• TASK DIRECTIONS
Examine the material below and count the lines that hold the word "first". Report only the number.

-------- DATA SECTION

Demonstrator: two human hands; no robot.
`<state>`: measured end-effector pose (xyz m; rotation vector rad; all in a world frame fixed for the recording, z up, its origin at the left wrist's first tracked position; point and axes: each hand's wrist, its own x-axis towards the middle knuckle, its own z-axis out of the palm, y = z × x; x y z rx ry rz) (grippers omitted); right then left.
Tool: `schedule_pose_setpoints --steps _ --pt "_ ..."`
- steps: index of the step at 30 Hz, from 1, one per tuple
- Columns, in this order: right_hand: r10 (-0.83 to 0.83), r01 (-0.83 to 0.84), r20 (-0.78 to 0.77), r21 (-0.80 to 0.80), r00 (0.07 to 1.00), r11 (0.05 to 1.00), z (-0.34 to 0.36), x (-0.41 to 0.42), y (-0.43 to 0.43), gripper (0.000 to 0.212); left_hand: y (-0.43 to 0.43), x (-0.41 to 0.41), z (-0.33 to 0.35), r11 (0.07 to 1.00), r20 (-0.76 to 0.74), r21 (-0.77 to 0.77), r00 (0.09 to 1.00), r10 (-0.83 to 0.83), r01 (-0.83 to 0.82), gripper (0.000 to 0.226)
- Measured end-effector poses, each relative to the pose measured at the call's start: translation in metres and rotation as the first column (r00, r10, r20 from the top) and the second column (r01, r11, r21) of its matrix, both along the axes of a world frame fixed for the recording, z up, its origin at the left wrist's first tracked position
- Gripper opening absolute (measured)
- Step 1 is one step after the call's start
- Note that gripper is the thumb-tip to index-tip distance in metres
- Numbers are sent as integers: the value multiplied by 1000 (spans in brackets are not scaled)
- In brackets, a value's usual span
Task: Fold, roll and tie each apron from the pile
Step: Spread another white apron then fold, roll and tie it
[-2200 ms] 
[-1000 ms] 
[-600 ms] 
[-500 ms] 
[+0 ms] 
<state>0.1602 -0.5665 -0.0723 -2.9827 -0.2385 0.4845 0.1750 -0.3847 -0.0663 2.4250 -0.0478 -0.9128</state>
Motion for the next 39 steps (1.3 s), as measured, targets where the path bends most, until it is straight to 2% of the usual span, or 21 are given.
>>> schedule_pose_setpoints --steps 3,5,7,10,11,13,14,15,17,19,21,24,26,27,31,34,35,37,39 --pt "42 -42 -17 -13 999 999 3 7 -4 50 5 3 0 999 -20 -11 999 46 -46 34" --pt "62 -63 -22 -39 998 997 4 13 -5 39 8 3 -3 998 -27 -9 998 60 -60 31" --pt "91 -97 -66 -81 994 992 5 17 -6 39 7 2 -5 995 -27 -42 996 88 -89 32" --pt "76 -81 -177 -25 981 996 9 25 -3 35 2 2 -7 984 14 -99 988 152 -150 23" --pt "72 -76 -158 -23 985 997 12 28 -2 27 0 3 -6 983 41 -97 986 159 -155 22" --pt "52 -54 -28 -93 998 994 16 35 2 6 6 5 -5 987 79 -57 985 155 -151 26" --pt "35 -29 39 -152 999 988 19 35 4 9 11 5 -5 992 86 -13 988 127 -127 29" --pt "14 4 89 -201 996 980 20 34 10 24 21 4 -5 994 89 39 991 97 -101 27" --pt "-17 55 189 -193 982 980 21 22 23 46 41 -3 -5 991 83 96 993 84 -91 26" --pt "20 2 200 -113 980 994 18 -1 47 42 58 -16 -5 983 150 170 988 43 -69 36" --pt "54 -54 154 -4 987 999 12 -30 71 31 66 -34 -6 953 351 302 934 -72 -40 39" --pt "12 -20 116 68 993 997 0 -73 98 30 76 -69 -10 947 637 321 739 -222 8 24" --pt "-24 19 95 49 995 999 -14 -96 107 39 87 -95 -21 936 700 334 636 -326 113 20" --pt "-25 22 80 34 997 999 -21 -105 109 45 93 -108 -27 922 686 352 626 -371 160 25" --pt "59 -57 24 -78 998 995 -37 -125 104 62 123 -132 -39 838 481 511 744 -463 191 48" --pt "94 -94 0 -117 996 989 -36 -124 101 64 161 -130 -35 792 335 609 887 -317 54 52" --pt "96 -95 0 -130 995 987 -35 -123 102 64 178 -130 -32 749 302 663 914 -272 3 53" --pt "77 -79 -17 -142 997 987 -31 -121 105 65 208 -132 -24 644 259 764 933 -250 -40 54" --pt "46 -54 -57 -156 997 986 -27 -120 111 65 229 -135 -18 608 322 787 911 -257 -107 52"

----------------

• ANSWER SPACE
2